### [Problem to solve]
In the entries below, find the line with "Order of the" and the line with "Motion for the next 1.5". Return those two lines and all lines between them, exactly.

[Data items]
┄┄┄┄┄┄┄┄┄┄┄┄┄┄┄┄┄┄┄┄

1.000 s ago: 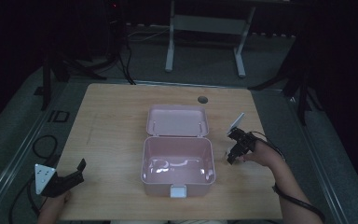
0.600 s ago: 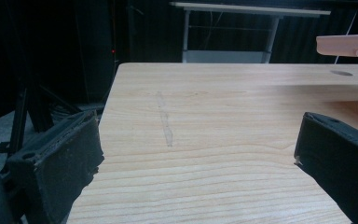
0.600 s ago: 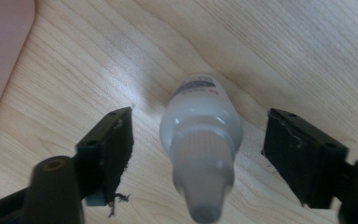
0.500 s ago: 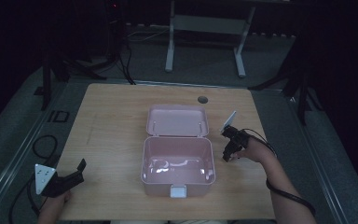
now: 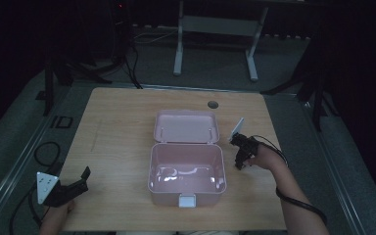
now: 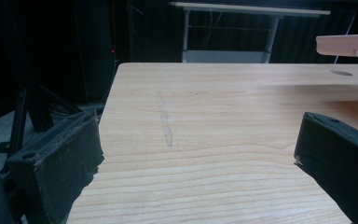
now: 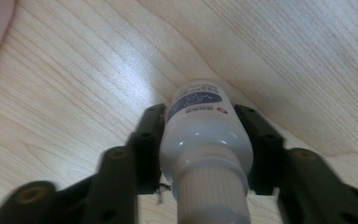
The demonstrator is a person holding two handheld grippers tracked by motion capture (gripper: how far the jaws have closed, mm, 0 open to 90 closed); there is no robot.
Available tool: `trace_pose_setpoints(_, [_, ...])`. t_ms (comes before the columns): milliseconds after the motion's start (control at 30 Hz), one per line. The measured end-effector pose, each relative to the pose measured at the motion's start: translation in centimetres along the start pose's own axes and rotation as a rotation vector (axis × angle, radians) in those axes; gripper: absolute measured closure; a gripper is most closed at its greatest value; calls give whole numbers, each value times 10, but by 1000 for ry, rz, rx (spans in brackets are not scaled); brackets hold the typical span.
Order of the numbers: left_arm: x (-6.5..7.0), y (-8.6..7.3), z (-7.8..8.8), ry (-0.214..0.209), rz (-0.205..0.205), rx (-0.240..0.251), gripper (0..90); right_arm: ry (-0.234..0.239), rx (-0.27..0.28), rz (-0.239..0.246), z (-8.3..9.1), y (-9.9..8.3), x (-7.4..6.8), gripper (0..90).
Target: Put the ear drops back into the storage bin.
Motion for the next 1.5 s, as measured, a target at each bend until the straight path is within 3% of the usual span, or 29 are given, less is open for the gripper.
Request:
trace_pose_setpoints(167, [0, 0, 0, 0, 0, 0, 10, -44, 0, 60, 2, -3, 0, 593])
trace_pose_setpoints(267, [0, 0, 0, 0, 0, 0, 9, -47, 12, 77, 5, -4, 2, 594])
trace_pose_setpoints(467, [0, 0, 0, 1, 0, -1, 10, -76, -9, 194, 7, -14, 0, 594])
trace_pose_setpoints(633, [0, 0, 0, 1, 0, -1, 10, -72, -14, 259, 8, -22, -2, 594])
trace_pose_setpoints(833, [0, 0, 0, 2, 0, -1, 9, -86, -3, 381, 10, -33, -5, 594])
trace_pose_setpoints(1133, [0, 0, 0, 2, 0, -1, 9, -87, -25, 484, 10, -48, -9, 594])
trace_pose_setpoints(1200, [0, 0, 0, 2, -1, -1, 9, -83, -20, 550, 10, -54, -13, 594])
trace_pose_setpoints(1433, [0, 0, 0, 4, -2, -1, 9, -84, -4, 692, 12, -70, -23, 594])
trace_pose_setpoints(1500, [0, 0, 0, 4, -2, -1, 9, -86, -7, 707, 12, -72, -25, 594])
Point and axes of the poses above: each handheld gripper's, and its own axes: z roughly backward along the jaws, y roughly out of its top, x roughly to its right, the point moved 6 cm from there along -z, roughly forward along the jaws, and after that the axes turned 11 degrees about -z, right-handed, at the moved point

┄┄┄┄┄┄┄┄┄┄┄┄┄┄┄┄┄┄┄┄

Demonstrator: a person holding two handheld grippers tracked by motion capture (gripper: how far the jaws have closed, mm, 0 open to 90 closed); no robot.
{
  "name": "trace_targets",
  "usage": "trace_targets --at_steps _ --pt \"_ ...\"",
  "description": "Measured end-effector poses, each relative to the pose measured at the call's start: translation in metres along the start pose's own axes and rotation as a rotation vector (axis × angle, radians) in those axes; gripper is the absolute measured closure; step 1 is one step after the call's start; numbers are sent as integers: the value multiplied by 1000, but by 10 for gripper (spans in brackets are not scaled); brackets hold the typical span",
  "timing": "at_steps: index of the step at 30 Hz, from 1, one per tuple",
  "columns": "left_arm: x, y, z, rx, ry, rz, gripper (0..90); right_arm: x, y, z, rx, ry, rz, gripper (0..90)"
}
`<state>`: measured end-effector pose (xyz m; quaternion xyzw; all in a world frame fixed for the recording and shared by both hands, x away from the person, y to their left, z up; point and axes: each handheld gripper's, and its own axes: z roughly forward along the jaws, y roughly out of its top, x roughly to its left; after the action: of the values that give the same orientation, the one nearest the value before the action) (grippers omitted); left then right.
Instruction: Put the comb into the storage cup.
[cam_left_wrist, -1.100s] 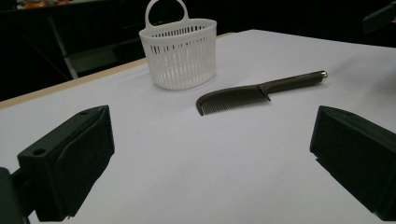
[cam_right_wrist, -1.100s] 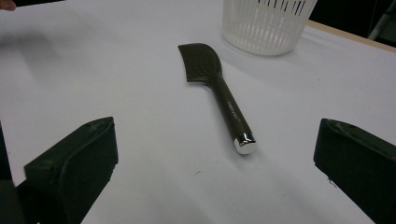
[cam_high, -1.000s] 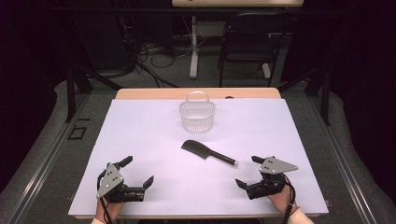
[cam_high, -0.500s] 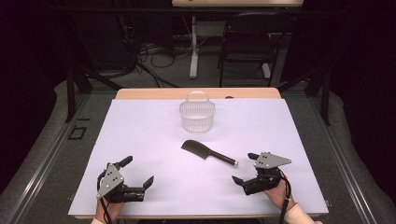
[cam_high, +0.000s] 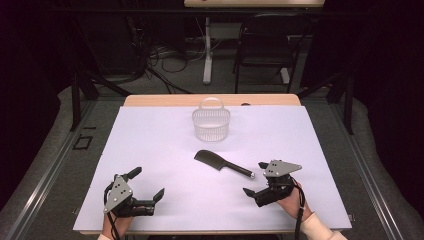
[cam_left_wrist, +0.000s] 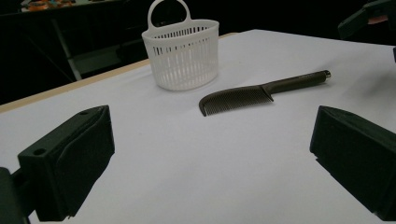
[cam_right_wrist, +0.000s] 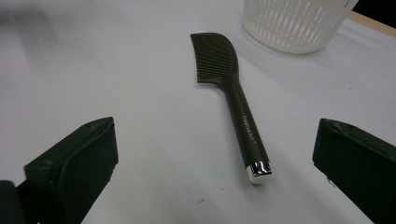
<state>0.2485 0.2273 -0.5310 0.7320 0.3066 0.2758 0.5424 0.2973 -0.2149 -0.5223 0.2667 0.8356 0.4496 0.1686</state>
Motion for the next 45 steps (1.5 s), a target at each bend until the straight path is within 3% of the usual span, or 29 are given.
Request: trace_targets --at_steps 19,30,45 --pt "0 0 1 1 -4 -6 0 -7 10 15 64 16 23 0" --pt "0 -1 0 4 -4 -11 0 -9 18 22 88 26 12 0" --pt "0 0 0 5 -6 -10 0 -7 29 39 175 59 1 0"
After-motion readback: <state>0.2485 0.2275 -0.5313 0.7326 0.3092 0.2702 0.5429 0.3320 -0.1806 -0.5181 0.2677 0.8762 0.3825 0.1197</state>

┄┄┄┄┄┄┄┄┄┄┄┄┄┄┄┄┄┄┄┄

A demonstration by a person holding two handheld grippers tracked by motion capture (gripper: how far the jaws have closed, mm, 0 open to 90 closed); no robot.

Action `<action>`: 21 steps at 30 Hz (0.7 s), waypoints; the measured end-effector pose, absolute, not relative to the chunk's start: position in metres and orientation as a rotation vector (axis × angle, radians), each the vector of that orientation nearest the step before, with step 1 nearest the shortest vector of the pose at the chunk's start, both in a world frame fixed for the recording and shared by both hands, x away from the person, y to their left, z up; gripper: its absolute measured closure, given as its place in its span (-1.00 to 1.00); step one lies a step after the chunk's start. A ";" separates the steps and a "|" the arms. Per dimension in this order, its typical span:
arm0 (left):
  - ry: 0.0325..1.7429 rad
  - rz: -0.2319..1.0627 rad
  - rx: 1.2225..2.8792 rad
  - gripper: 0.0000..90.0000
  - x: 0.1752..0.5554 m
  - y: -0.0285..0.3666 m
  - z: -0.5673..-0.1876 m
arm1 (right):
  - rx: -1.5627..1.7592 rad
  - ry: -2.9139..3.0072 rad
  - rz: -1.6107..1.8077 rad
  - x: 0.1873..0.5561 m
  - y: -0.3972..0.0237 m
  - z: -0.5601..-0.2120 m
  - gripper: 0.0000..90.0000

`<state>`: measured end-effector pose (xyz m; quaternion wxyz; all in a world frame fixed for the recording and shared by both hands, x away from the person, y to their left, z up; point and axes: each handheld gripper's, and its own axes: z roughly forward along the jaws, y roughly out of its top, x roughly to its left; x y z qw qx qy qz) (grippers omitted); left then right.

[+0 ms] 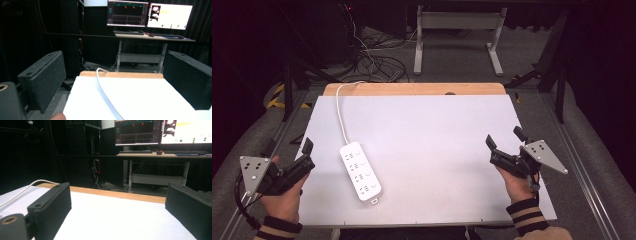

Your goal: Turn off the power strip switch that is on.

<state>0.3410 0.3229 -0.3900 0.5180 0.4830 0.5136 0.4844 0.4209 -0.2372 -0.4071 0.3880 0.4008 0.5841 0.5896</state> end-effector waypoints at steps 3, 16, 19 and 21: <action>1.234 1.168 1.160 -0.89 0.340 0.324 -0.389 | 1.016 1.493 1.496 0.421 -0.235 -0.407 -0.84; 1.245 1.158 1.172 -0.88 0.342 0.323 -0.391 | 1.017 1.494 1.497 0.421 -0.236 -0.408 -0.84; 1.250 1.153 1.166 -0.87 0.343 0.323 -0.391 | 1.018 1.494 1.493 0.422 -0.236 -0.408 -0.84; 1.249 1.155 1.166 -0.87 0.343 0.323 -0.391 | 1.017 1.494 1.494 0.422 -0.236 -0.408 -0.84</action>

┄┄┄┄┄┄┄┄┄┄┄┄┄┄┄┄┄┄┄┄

### [Exercise answer]
Order of the numbers: left_arm: x (-6.5..7.0), y (-8.6..7.3), z (-7.8..8.8), ry (-0.214..0.209), rz (-0.205..0.205), rx (-0.240..0.251), gripper (0..90); right_arm: ry (-0.234..0.239), rx (-0.27..0.28), rz (-0.239..0.246), z (-8.3..9.1), y (-9.9..8.3), x (-7.4..6.8), gripper (0..90).
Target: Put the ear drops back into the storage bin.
Motion for the next 1.5 s, as measured, a target at each bend until the straight path is within 3% of the usual span, or 29 are given, less is open for the gripper.

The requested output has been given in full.